Blog March 23, 2016

Launch or License: Some Points to Consider, When You’re Considering Your First European Launch

For many young biotech and pharma companies, the decision about how to take their first drug to Europe has been simple: just license the European marketing rights to a company that already is well established there, and collect milestone payments and a stream of royalties. For an inexperienced company, dealing with the European regulatory and reimbursement systems can be a daunting process, and a costly one as well.


And yet, directly launching a drug on one’s own can be extremely rewarding for a proprietary drug developer, in terms of both the experience gained and the increased valuation that company receives. So, what are some of the factors that should be considered, when determining the right European strategy and path forward?


  • Does your product target a disease area(s) served by specialists or does it address an Orphan indication?


Building a sales force, marketing operations and distribution infrastructure across multiple countries requires significant investment in time and money.  These costs can be mitigated by building only a modest sales force targeting a small number of high-prescribing physicians. Similarly, a new drug for an Orphan disease requires access to only the small number of specialists who treat those patients. If your drug fits either scenario, launching on your own could be easier and more affordable than if your drug targets a larger, less focused group of prescribers.


  • Is your long-term goal to build a global pharmaceutical company?
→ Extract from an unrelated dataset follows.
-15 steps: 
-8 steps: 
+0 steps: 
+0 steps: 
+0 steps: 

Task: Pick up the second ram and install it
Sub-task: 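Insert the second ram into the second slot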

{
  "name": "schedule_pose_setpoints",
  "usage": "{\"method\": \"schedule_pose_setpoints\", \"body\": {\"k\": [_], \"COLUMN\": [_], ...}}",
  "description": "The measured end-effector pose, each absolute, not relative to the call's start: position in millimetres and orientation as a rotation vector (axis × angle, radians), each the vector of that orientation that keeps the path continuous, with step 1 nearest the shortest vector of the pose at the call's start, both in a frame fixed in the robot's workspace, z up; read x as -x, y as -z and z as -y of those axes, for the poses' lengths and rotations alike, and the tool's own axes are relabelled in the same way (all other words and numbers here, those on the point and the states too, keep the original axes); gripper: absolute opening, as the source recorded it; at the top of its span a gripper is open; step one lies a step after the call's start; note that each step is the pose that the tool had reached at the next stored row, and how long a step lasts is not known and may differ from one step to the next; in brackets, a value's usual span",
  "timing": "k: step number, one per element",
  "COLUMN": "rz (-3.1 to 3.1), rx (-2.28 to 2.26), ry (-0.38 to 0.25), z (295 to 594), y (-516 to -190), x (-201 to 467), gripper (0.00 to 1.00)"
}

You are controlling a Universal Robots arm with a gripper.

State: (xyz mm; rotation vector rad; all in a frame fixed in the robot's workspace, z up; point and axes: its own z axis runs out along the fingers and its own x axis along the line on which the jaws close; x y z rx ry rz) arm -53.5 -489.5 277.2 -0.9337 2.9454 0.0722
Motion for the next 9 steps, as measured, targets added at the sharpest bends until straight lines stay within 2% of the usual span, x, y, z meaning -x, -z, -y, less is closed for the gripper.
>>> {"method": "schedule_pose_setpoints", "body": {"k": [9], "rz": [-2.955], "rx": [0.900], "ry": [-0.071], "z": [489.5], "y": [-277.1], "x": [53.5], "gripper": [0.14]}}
Your company may still be a relatively young one at this stage, especially if this is your first product to approach commercialization. But if your long-term goal is to build a global business presence, conducting your own European launch can bring substantial rewards. Analysis shows that companies who launch on their own are recognized with higher stock valuations over time than companies that out-license, recognizing the greater value created by building global capabilities. Moreover, once your experience and presence is established, you’ll have greater opportunities for future launches of both your pipeline products and in-licensed ones. Given Europe’s #2 position behind the United States in terms of branded pharmaceutical spend, launching in Europe is the logical next step after the United States in any quest to become a global pharmaceutical company.


  • Can you leverage your US outcomes data to help ensure a reimbursed European launch?


Regulatory approval in Europe does not guarantee reimbursement. Outcomes data compared with standard of care are becoming increasingly important in Europe as well as in the United States. As a result, companies seeking to enter the European market may readily leverage outcomes information being developed for their U.S. launch. Understanding the differences in requirements between the United States and Europe early in the development process is very important, but the increased investment needed to meet Europe-specific demands is likely to be incremental.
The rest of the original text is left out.